As most of you will be aware, Rawls first sketched the theory that would later become the subject of his book in an essay entitled "Justice as Fairness." In that essay, he offered two principles of justice, the first an equal liberty principle and the second a principle of distributive justice usually referred to as "the difference principle." Rawls claimed, in the essay, that individuals exhibiting what Hume had described as the circumstances under which the idea of justice arises and committed to a bargaining procedure designed to arrive at unanimously agreed upon principles for regulating their social interactions and institutions, would necessarily [as a Theorem of Bargaining Theory] coordinate on those two principles.

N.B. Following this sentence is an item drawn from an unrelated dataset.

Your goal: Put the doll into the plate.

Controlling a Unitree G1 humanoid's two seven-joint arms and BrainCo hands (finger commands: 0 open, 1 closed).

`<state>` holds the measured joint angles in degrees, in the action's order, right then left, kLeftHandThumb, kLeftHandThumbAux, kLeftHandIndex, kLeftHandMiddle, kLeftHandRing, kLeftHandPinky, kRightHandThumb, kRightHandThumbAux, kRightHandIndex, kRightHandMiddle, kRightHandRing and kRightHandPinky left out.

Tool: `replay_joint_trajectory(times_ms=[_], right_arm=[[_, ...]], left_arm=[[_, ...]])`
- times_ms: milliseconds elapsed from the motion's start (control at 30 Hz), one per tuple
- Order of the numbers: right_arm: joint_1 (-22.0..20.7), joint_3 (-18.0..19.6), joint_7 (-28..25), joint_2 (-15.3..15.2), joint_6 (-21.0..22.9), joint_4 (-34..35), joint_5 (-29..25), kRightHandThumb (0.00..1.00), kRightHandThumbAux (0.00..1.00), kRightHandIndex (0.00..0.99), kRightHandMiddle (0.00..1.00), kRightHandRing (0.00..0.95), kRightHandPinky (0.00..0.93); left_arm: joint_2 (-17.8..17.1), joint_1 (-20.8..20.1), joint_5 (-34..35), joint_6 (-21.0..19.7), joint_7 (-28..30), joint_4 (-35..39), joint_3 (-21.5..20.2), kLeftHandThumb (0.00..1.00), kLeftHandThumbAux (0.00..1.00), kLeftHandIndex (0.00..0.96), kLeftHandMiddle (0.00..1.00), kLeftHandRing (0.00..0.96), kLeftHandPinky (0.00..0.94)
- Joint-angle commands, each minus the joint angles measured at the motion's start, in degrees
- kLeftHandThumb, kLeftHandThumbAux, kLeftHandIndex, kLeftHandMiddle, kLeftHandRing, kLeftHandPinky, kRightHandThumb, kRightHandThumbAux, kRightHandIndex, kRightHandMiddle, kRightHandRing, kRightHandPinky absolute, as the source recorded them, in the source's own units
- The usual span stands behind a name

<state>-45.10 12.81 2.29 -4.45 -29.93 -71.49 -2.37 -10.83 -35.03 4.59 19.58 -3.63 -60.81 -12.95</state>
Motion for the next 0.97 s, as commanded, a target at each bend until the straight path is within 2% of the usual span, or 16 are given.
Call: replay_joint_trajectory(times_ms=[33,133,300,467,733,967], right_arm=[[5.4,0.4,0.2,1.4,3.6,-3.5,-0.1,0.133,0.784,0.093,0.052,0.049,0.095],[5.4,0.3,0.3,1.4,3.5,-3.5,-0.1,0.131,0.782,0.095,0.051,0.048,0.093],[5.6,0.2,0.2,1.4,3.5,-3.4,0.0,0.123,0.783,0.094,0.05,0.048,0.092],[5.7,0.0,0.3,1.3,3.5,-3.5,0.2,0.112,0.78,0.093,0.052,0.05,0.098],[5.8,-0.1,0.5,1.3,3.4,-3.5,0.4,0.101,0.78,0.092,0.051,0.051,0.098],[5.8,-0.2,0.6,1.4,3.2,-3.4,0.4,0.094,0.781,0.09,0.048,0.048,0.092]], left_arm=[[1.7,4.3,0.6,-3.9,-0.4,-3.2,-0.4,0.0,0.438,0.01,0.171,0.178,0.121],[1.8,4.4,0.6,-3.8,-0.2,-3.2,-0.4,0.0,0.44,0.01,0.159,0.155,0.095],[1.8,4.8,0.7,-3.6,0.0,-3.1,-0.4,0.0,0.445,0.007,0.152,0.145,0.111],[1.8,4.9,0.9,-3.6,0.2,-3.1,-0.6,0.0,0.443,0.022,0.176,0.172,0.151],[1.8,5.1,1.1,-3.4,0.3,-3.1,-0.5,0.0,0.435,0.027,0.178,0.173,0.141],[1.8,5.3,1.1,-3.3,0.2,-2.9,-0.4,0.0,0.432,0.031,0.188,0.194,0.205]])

In point of fact, this claim was wrong, a fact that I demonstrated in an essay published in THE JOURNAL OF PHILOSOPHY. In a second essay, entitled "Distributive Justice", Rawls, who appears to have recognized the invalidity of the theorem quite independently of my criticisms, introduced the famous device of the "veil of ignorance" and revised the two principles, this time rewriting the difference principle so that, for the first time, it made reference to the "least advantaged."

There is nothing surprising or noteworthy about the fact that Rawls' revised his principles. He tried a first formulation, discovered that it would not fly, and dramatically altered his theory so that he might plausibly claim to be offering a Theorem in Bargaining Theory. But in A THEORY OF JUSTICE, Rawls does something that I find genuinely weird. He puts forward the first formulation of his two principles, correctly observes that it cannot be the solution to the bargaining game he has imagined, and then asks the question, "What other interpretation of these two principles might we find that is more plausible and defensible?"

Now, this question simply makes no sense. Why on earth suppose that the words must be preserved, but that they need a new interpretation inasmuch as the interpretation readers might be led to put on them -- the interpretation Rawls himself placed on them in his first article -- cannot be defended? Let me put it this way: With respect to what other text do readers and interpreters regularly engage in this sort of inquiry? The answer leaps immediately to mind -- Divinely Revealed Texts.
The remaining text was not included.